The remark was so out of context, so apparently inconsequential, she should have felt amused, and was annoyed at herself because she wasn’t. Behind her annoyance was a prickle of shock.

“What are you talking about?” she asked.

“Your complex. Oh, it’s very plain to me, but I must make it just as plain to you. Listen. What you are fixated on is the idea of romance—that very young and childish idea. The maiden rescued by the Knight from terrible peril. St. George and the dragon.”

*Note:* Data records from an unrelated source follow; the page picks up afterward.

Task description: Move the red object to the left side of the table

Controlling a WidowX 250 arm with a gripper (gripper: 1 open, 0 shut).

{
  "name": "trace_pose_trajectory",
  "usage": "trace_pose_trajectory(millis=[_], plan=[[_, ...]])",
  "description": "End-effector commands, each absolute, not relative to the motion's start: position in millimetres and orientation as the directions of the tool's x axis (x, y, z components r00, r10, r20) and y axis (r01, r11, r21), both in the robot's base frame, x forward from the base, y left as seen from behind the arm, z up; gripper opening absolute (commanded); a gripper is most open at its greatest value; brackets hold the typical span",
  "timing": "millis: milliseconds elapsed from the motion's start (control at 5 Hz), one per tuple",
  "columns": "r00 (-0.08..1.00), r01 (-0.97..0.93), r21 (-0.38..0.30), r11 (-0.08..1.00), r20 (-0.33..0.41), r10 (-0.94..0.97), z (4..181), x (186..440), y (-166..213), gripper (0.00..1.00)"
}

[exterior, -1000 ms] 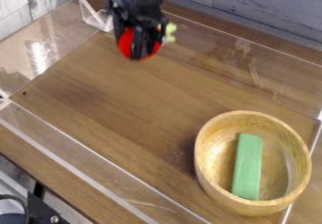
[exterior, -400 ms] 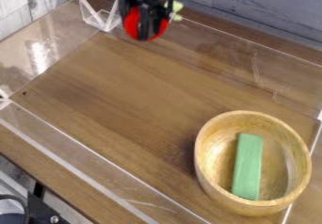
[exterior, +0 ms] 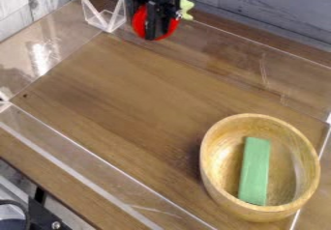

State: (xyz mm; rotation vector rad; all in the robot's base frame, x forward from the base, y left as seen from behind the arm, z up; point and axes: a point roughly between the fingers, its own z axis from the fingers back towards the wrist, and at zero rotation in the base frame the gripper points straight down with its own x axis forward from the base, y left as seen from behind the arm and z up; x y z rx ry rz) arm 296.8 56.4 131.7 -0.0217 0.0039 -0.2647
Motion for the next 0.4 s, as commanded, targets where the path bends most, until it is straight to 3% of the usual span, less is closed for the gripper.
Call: trace_pose_trajectory(millis=[0,200], plan=[[0.964,0.249,0.009,0.968,0.09,-0.249,162.8,295.8,50.0,0.0],[0.97,0.225,-0.003,0.974,0.094,-0.223,165.5,287.3,45.3,0.0]])
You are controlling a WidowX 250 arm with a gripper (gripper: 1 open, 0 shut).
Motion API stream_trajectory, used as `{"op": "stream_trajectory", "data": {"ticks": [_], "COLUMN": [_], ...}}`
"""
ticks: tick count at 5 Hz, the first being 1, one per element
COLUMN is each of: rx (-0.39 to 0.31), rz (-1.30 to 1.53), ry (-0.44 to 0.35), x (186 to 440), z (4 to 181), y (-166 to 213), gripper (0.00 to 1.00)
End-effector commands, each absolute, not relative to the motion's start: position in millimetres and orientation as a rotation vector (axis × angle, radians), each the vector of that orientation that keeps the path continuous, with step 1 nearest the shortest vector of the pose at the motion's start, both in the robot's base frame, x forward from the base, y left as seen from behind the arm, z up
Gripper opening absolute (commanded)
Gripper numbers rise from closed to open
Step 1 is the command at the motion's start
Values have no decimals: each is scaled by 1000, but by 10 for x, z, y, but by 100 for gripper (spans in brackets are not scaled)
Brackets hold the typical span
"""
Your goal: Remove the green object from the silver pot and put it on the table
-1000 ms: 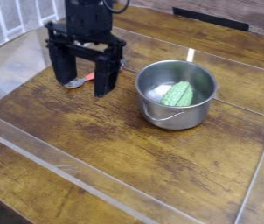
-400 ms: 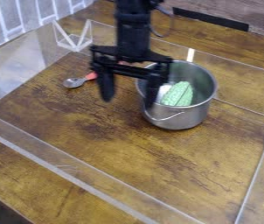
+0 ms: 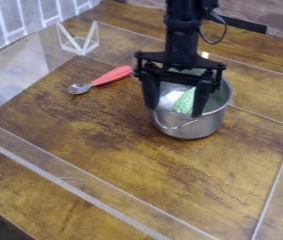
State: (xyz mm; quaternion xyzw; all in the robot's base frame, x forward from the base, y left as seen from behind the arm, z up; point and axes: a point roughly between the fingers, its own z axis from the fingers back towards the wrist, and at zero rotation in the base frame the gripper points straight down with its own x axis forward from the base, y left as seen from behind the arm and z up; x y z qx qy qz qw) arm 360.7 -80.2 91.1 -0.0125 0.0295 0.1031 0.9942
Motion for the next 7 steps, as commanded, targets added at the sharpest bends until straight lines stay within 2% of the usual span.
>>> {"op": "stream_trajectory", "data": {"ticks": [1,5,6,7], "rx": [-38,-11,-7,-7], "rz": [270,497,509,522], "ry": [-25,-36,-31,-25], "x": [3787,4093,4128,4160], "z": [1057,776,743,758], "y": [-888,-845,-831,-813], "gripper": [100,100,0,100]}}
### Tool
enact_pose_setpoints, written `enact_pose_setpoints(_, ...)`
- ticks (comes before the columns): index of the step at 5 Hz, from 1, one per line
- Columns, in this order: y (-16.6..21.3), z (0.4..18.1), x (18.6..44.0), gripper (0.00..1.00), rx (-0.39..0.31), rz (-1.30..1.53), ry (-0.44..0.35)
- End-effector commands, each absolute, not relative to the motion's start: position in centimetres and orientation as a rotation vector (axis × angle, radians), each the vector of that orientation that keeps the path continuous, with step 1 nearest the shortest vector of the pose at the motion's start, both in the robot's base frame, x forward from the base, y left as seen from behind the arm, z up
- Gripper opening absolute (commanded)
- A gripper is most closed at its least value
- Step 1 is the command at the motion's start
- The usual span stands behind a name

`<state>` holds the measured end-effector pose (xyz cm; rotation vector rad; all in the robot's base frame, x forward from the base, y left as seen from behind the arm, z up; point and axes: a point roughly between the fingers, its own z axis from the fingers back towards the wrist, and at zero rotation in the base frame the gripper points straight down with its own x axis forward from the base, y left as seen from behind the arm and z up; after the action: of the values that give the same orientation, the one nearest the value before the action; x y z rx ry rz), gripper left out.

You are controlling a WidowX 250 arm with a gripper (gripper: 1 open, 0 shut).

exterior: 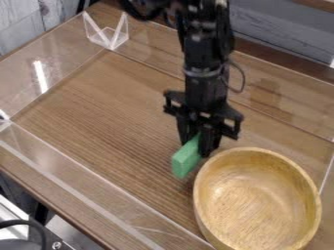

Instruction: Put the green block in the brown bowl

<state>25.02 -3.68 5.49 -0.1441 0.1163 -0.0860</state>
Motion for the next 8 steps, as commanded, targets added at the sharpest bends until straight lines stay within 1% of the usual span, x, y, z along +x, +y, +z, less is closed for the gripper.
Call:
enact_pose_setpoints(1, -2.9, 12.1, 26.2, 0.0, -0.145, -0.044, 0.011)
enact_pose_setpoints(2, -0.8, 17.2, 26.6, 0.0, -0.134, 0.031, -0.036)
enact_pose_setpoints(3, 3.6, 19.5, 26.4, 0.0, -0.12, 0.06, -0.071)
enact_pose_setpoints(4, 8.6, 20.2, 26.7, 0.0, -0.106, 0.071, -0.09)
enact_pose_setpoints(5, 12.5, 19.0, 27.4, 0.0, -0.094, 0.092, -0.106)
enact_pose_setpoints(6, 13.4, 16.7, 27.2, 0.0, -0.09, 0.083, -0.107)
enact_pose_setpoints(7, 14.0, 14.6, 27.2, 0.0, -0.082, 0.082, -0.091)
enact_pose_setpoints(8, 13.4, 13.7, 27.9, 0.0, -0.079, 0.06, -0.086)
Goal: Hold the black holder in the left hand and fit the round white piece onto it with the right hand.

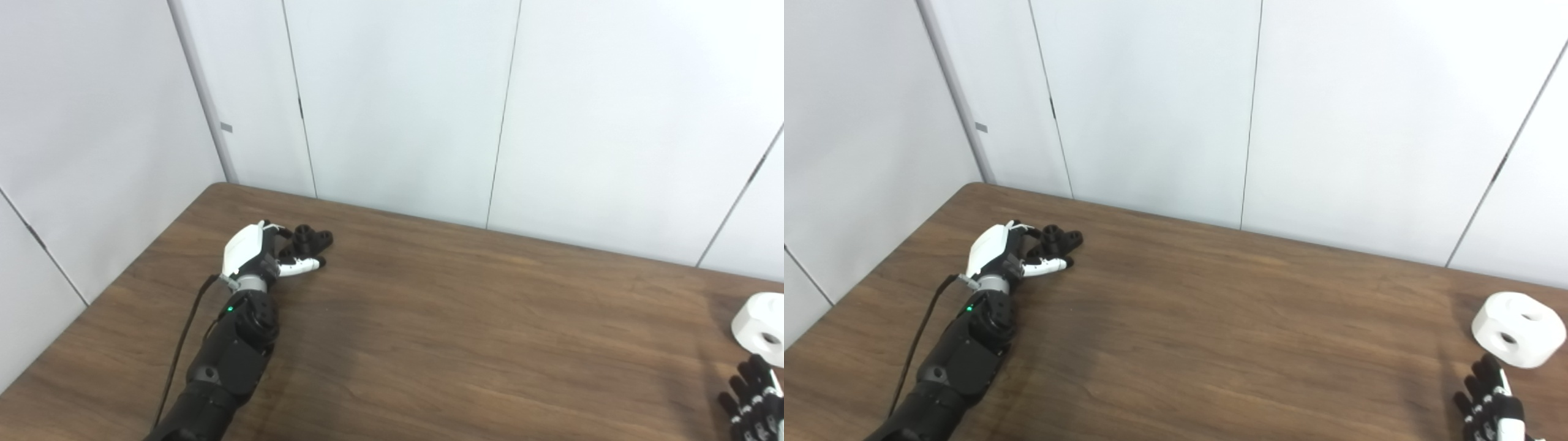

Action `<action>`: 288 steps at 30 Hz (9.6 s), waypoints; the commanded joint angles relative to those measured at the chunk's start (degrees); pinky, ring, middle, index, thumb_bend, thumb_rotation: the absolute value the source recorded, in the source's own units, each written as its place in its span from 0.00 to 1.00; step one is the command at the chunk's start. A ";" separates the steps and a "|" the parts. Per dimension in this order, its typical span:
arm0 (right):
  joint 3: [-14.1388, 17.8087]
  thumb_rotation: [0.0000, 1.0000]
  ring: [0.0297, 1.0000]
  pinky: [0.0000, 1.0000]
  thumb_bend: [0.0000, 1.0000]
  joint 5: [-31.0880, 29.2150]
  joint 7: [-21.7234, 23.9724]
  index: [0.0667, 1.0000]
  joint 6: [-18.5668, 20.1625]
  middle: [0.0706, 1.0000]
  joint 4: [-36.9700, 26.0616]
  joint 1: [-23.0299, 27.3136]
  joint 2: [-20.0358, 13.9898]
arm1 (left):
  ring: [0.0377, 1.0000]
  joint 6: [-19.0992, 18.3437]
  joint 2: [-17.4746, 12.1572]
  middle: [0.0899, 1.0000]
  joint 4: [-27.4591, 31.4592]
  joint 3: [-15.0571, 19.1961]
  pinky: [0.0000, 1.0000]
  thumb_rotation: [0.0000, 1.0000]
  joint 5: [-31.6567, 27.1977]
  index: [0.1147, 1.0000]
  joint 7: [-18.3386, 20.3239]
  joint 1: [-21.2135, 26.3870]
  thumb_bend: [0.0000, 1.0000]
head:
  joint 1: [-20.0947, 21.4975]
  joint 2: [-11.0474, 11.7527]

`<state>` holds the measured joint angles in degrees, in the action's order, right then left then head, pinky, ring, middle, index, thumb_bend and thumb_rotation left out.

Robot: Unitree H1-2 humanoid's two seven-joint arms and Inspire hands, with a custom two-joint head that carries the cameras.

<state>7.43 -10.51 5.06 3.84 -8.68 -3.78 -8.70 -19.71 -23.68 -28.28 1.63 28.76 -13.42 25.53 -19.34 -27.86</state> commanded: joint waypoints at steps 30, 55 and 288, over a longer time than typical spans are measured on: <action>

“Do you really believe this nonsense?”

“It’s the truth. Let me show you step by step. Why did the valley attract your attention? You couldn’t think of the phrase to describe it—remember?—and that’s also significant. Virgin forest. Two meanings there—land untrodden by man, and the forest where the virgin is in peril of the dragon. Don’t sneer. That’s what your unconscious mind thought. That’s why you moved involuntarily—so you could photograph a portion of the landscape where there was little or no definition. To satisfy your complex you had to find a dragon, and that was the only way. You found one because you were looking for it.”

She repeated, “Nonsense,” but he kept on speaking.

“I’m telling you this because I’m afraid for you. Afraid of the strength of your obsession. Afraid of what it may do to you tomorrow when you find no trace whatever of the tyrannosaurus. Oh, you don’t believe me, but think it over. Now. Tonight. And especially tomorrow.”

She felt angry but quite cold, and her voice slapped him in the face. “Dr. Penner, do you know you’re behaving like an overwrought schoolboy? I have never in my life heard such preposterous nonsense as your analysis of me. You’ve disobeyed all the laws of logic in your theory, given the wrong values to some facts and completely disregarded others, because they don’t fit in with your preconceived ideas. Like the fact that although I’ve never seen a picture of a tyrannosaurus, or even heard the name of the creature, I was able to make a recognizable sketch of it.”

“You’ve forgotten—but of course you had seen a drawing somewhere. You
must
have! You may not even have been conscious of it—just caught a glimpse somewhere—but enough for your unconscious mind to perceive the dragon symbolism.”

She laughed out loud. “Your logic astounds me. Because you don’t see another reason, therefore, there cannot be another reason. Tell me, Doctor, what makes you take so much trouble over me? Why is it so necessary for you to pry into my mind?”

He looked at her very gravely. “I will tell you some day—but not now.”

“You won’t or you cannot? I wonder. You see, Doctor, you’ve also got a complex, which is just as obvious to me as mine seems to you. A psychology complex. Everything you see and hear is distorted by you in terms of your pet subject. More than a complex, Dr. Penner—an obsession.”